[Stored dataset items]
☆ ☆ ☆
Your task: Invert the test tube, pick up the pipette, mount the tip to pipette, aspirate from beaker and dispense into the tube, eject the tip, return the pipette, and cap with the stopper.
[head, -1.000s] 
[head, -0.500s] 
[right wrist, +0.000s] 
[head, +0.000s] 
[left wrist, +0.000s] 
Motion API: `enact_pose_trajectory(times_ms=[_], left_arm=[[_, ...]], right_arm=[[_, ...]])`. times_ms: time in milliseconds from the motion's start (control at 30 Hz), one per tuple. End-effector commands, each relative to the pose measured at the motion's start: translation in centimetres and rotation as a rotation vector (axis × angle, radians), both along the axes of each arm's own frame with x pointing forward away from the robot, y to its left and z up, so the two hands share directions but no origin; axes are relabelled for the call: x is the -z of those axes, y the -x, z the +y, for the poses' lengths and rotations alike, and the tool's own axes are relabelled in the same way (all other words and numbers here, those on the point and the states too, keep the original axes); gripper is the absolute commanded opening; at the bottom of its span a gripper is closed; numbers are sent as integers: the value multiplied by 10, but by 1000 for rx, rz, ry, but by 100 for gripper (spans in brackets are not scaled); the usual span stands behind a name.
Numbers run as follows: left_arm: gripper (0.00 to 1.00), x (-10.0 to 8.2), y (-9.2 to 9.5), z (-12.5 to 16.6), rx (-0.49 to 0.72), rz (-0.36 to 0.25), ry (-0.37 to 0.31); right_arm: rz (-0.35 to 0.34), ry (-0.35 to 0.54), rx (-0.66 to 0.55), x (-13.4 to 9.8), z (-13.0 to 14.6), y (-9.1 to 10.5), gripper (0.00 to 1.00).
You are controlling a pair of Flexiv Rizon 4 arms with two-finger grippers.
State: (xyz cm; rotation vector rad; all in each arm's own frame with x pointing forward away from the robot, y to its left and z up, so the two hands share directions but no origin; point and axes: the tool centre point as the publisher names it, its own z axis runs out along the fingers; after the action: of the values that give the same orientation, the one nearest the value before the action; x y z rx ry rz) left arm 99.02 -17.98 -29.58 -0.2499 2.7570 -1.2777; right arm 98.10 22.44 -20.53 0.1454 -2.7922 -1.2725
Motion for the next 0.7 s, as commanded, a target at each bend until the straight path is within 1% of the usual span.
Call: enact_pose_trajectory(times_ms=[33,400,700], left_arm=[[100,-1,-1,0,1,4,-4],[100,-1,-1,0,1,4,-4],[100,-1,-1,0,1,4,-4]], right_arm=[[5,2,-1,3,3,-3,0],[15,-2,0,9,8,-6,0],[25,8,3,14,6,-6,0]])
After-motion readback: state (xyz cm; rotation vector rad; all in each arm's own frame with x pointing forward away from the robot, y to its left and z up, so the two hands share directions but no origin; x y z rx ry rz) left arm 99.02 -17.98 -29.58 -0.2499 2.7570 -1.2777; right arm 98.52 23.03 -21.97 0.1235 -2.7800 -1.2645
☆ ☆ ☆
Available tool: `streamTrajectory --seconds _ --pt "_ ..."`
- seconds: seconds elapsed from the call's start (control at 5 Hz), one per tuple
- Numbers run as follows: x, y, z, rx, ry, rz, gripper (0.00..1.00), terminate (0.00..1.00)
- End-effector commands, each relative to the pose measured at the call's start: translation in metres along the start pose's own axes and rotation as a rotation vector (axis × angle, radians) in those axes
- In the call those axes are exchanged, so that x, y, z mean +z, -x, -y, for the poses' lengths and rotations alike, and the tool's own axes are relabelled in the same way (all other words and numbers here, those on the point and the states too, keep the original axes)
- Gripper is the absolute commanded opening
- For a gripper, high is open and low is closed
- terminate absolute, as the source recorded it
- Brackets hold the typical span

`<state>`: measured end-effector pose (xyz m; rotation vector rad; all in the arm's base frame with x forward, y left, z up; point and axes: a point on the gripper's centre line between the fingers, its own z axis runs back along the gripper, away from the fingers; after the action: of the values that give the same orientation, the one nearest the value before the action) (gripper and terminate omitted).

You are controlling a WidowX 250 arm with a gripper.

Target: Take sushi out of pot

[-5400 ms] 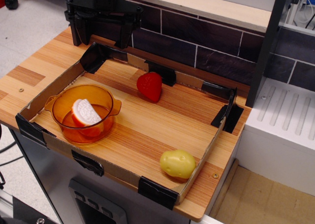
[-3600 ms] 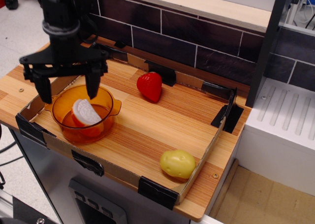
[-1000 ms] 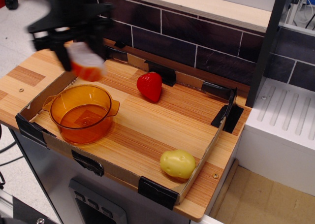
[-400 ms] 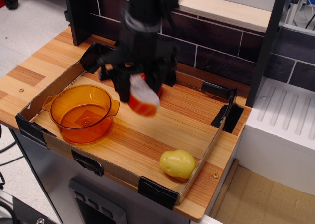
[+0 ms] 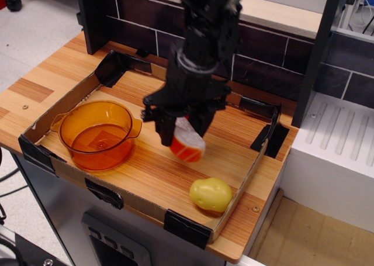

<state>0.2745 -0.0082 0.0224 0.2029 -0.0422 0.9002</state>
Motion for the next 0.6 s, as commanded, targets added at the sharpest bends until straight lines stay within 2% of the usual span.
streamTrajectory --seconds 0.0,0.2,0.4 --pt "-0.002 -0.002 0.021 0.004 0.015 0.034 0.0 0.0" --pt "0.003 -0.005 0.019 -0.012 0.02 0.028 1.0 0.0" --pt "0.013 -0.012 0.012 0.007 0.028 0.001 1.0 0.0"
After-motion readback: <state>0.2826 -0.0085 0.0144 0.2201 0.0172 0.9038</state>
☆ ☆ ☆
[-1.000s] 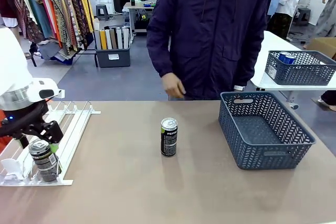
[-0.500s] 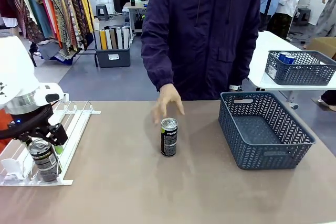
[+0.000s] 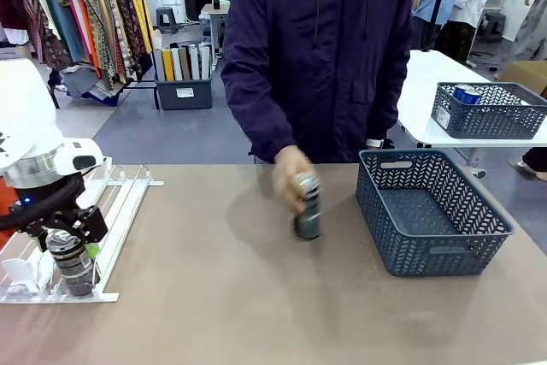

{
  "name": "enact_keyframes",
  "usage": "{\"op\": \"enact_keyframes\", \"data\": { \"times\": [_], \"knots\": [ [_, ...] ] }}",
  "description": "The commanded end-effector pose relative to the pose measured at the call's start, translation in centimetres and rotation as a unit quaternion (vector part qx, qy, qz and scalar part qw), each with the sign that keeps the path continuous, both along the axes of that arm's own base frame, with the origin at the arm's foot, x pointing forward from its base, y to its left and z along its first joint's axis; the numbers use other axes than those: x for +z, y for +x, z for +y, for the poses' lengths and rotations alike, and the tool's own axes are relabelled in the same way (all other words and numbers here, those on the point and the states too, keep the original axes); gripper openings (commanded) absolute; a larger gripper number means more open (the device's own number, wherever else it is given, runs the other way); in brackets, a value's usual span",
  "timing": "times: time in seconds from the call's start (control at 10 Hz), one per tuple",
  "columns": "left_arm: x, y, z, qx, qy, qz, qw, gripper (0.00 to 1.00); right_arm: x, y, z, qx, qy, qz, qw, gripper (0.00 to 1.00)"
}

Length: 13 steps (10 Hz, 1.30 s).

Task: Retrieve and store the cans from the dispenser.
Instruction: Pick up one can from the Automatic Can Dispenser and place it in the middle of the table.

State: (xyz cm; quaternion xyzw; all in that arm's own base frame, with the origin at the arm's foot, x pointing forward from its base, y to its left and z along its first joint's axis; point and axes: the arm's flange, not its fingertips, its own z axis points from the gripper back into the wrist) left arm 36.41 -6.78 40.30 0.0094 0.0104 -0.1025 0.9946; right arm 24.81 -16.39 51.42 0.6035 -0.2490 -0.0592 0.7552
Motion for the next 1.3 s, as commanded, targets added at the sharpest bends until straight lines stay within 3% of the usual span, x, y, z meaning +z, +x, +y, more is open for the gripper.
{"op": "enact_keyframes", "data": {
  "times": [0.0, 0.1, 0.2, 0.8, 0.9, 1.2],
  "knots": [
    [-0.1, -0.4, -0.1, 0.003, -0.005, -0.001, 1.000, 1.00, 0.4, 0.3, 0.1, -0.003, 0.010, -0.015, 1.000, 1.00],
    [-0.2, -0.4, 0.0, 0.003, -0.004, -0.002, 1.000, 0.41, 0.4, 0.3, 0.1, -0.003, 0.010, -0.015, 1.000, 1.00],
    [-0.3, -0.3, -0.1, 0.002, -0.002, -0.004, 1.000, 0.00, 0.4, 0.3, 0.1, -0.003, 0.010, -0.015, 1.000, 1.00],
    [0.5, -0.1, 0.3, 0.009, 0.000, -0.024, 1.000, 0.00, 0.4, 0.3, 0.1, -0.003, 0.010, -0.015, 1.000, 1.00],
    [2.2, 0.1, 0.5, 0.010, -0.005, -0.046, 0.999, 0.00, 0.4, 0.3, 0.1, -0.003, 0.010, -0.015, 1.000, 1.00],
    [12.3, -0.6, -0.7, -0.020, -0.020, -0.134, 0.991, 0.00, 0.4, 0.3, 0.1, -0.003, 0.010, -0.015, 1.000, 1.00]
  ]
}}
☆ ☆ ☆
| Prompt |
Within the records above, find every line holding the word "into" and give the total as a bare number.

| Problem solution |
2